How to connect NetSuite to Snowflake for data warehousing and analytics. Integration approaches using Celigo, custom SuiteScript, and ETL tools.

14 min read
Celigo Partner · NetSuite Experts150+ Projects Delivered10+ Years Experience
NetSuite Snowflake Integration: Sync ERP Data

Why NetSuite data ends up in Snowflake

NetSuite has reporting tools. Saved searches, SuiteAnalytics workbooks, financial reports, custom KPI dashboards — Oracle has invested heavily in making NetSuite a self-contained reporting platform. For a lot of companies, these tools are genuinely sufficient. If your reporting needs are "show me open sales orders by rep" or "what's my AR aging look like," stay in NetSuite. Don't add infrastructure you don't need.

But there's a ceiling.

Saved searches choke on complex joins across more than a few record types. SuiteAnalytics workbooks improve on this, but they still operate within the boundaries of the NetSuite data model. You can't pull in Google Analytics sessions, Zendesk tickets, or Shopify clickstream data alongside your NetSuite financials. And if you want to run statistical models, build cohort analyses, or do anything that requires processing millions of rows with custom logic, NetSuite's reporting layer wasn't designed for that.

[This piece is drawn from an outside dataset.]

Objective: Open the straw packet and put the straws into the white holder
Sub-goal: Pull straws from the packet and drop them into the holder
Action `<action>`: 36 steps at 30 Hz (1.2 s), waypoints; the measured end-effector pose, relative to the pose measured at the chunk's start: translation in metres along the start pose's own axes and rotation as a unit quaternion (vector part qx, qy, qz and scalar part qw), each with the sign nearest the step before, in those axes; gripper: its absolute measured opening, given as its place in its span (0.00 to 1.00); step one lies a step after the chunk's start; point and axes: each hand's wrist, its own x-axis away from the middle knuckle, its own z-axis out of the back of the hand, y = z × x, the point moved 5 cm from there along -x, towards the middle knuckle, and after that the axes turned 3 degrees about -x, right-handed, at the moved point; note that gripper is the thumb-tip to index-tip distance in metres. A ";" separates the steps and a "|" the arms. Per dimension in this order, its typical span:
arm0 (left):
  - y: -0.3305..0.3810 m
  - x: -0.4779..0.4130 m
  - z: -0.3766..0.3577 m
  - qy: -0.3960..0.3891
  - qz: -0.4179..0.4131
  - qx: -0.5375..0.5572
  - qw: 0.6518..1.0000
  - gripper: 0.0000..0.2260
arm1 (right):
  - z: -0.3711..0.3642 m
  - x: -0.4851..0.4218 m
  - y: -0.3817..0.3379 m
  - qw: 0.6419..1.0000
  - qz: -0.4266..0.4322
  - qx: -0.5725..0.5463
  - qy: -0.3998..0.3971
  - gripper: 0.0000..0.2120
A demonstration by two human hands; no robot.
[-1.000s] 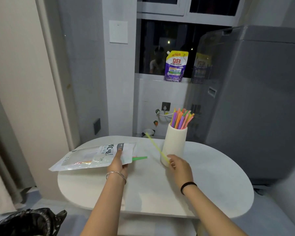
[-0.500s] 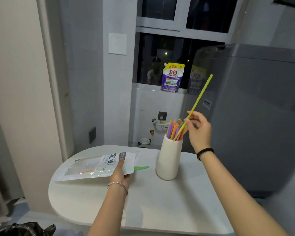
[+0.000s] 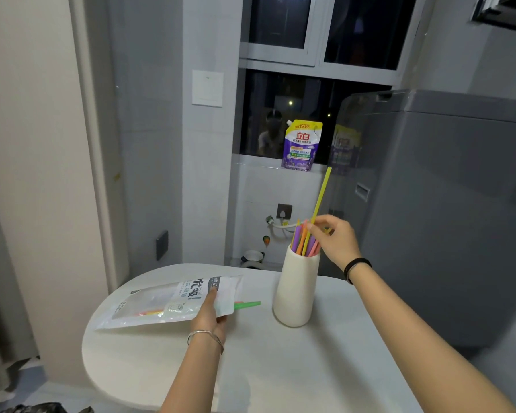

The most common triggers we see for a Snowflake project:

  • Cross-source analytics. A VP of Finance wants a single dashboard that blends NetSuite revenue data with HubSpot pipeline data and Stripe payment data. That dashboard can't live in NetSuite.
  • Historical depth. NetSuite retains data indefinitely, but querying three years of transaction-level detail with complex aggregations is painful. Snowflake handles that workload without governance limit concerns.
  • Data science and forecasting. Demand planning, customer lifetime value modeling, churn prediction — these require a compute environment that NetSuite doesn't offer.
  • Board and investor reporting. Standardized data warehouse outputs feed BI tools like Tableau, Looker, or Power BI with consistent, validated metrics.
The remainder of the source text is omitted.